How political ambition can end a firefighting career

There are two ways to play politics: one gets jobs done and the other may spell the end of your job

Mention politics and most firefighters scurry off to the quiet recesses of their fire station. It is like proposing a roll of the dice to determine who cleans up after the messy cook who just dirtied every pot and pan.

Most firefighters do not find the prospect of running for public office very appealing. However, there always seems to be a few exceptions to any rule.

For the few firefighters who are interested in running for public office, here's a word of caution. If you stick your hat in the ring, you better be ready for the results, be they good or bad. The rewards can be amazing and the damage can be devastating, completely derailing one's career.

Another of the many definitions of political action includes the practice of influencing others (usually not a career crusher). This is a major part of the job assignments for any level of fire service leader.

Perhaps it is the fire chief guiding the city council to approve funding for a new capital purchases such as a ambulance or fire engine and support for a significant life-safety initiative such as funding smoke and carbon monoxide detectors for residents' homes.

Truck-check politics
The type of political process that seeks support and influence is the way that most business gets conducted in the public sector work place.

Fire officers might use the same political influence to help the members under their command to understand a new (perhaps not so popular) policy. I experienced the implementation of a new policy of testing and checking equipment on a daily basis at shift change rather than a once-a-week cycle from days of old.

One shift lieutenant took her platoon aside and had a frank discussion. She pointed out that the department was becoming a full-time, career agency and the new policy is the right way of doing business given the department's evolution.

The other two company officers (a captain and a lieutenant) resisted the policy.

Of course, the chief won out and morning checks go on still today. But it was very interesting to see how a company officer used his or her political influence to take the entire shift in a specific direction. The first shift viewed it as an opportunity rather than influence that the shift leader exerted.

The other two officers were effective, but in ways that only blocked requested progress. The rebuttal from these two was something like, "Why change after years of successful weekly checks?"

Political minefield
The type of political process to become an elected official is a lot trickier for an active-duty career firefighter.
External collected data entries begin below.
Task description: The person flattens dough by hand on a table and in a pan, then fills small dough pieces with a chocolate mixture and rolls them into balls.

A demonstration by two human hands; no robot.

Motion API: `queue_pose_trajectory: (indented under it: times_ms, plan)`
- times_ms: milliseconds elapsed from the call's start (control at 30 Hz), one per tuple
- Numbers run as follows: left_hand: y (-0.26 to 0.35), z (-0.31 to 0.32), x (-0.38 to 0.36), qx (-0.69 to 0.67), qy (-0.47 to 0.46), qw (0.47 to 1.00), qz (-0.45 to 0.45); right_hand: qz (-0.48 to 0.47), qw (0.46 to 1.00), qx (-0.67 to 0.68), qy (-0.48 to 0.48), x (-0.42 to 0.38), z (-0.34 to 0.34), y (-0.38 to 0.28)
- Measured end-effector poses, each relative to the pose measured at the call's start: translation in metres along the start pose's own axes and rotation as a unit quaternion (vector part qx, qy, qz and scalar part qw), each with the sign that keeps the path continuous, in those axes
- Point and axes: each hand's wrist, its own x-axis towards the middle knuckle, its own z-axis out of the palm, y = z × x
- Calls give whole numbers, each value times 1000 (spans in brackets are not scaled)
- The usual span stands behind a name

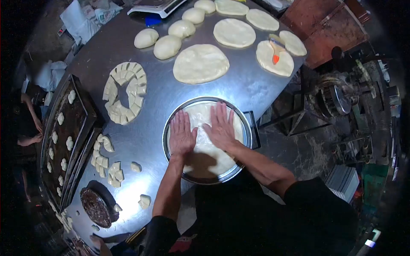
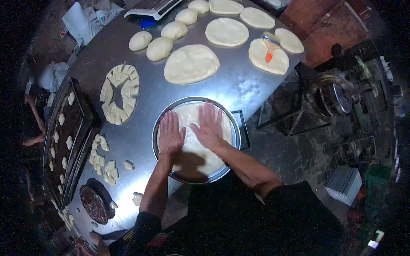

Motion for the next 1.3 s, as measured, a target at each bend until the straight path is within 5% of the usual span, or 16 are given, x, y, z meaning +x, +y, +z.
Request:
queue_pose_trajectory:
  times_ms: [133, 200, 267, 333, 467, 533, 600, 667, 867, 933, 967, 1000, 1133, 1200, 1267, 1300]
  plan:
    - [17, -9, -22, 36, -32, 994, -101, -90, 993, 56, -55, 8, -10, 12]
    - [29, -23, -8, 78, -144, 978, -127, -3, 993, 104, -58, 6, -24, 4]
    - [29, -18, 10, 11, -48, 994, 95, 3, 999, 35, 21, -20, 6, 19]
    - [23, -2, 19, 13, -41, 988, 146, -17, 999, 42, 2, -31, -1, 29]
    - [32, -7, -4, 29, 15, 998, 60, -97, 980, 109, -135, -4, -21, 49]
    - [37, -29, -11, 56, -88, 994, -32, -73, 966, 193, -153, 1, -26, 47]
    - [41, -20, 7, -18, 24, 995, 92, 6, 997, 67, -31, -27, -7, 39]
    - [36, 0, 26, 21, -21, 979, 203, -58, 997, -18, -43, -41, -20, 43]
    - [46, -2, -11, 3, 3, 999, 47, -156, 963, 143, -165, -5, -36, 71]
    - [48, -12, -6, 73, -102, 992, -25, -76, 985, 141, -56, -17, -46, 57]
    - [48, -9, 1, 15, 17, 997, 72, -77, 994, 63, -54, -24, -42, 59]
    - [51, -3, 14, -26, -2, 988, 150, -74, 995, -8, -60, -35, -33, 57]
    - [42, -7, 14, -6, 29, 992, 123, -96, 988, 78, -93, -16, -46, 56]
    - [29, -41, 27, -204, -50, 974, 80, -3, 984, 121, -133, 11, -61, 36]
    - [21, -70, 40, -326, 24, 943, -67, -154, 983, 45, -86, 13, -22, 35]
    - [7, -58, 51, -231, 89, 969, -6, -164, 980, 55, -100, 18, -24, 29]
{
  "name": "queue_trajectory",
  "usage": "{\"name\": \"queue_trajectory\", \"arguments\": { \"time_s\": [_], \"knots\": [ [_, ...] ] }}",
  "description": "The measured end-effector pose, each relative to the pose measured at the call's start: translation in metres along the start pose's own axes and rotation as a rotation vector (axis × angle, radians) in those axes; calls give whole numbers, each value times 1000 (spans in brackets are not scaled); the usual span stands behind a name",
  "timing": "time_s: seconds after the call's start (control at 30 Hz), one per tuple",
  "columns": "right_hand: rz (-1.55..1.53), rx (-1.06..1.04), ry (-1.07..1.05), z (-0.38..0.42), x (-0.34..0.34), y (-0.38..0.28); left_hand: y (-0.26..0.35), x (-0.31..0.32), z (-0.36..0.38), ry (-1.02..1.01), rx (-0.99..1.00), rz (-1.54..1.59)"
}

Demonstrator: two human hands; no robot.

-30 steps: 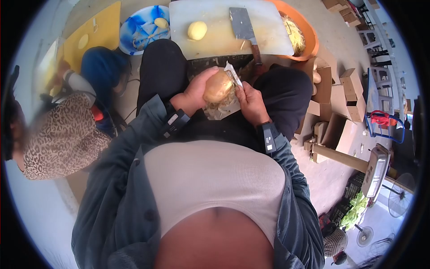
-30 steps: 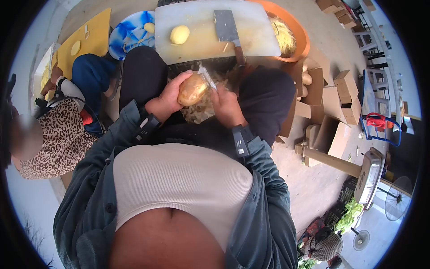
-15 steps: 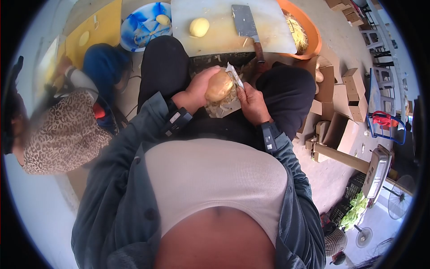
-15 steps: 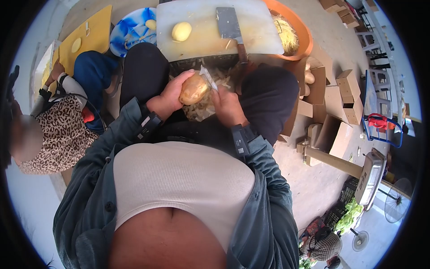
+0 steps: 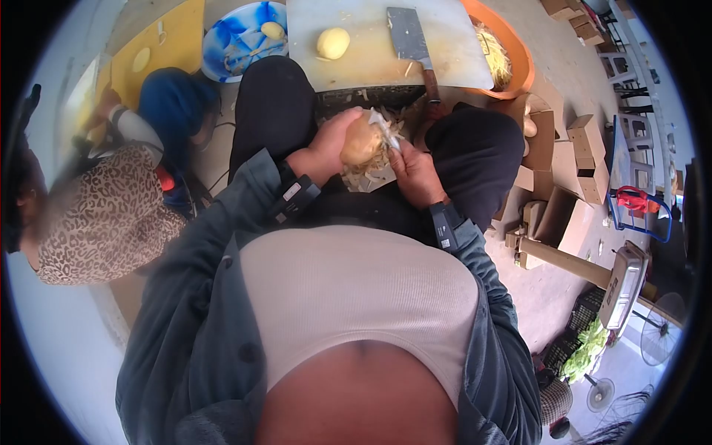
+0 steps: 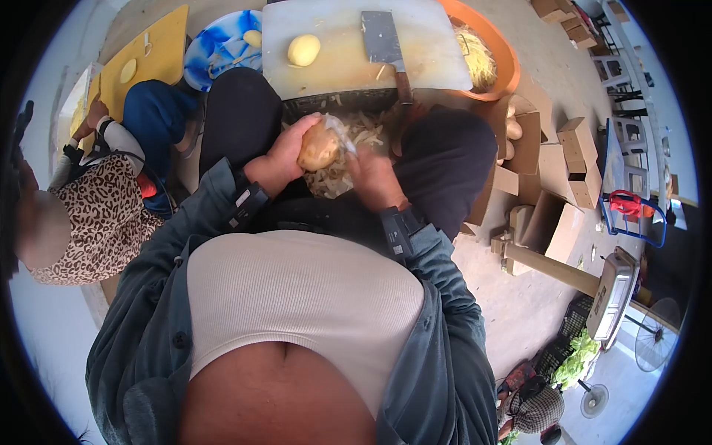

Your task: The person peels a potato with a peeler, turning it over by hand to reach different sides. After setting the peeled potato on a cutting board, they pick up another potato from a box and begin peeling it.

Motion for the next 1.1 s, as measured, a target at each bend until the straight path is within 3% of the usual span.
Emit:
{"name": "queue_trajectory", "arguments": {
  "time_s": [0.3, 0.37, 0.53, 0.7, 0.8, 0.83, 0.9, 1.03, 1.07, 1.1],
  "knots": [
    [33, -10, -88, -1, 10, -4, -5, -8, -3, 97, -40, 65],
    [72, -101, -137, -1, 19, -9, -4, -9, -1, 154, -41, 74],
    [103, -44, -166, -1, 17, -13, -7, -16, -4, 190, -66, 102],
    [188, -177, -275, 1, 32, -12, -6, -20, -6, 165, -79, 195],
    [39, -158, -262, 2, 30, -13, -5, -13, -9, 54, -99, 289],
    [28, -168, -223, 3, 26, -11, -3, -9, -11, -29, -111, 303],
    [16, -174, -176, 4, 19, -9, 2, -9, -11, 7, -102, 274],
    [-564, 76, 139, 3, -6, 9, 7, 6, 3, 81, -57, 102],
    [-496, 124, 150, 0, -7, 12, -1, -12, -6, 80, -66, 98],
    [-426, 175, 164, -2, -8, 13, -4, -37, -25, -39, 59, -184]
  ]
}}
Point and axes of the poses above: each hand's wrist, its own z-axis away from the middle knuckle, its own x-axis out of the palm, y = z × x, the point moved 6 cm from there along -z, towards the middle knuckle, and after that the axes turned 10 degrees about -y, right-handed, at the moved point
I rarely separate career and volunteer fire systems; however, volunteer firefighters typically can engage in all levels the political structure without issue or concern.

Here's an example of how this political process can go wrong.

Early one morning my boss asked me to read the front page and call as soon as I got into the office. So there it was, a detailed report about the various failures in the city's EMS operation.

As I recall, the boss was quite upset about the news piece. He wanted to know why he was not aware of the report. I was flat-footed in that I knew nothing about the story myself.

After a brief investigation, I learned that the preparation for the story was a few months in the making. One of the senior members had been meeting with the reporter and providing the inside scoop regarding our shortcomings. As I reported this information, the boss was livid.

Big gamble
A few days later the boss called me to his office. The same senior guy had been working with a few council members to split EMS into its own department. Of course, he offered his services by asking the council members to consider him as the interim head for the "EMS Department." The mayor was not amused with both behaviors of this politically ambitious person.

On the day it was verified that the meetings to discuss setting up a newly created department had occurred, my boss called with the conclusion to this case study. In a word, that was the senior guy's last day with the department.

I learned several important lessons about politics and people from that experience. First, those in positions of power do not like being surprised by attacks in newspapers, especially from their own staff members.

Finally, if you want to take on the political powers in your community in their sandbox, you better understand how the game is played. Likely, you should let the political folks in on your plan. Better still, get them to buy-in to your plan.

If you want to take on a political leader, make sure that you don't miss your mark. If you don't succeed, plan for the worse-case scenario.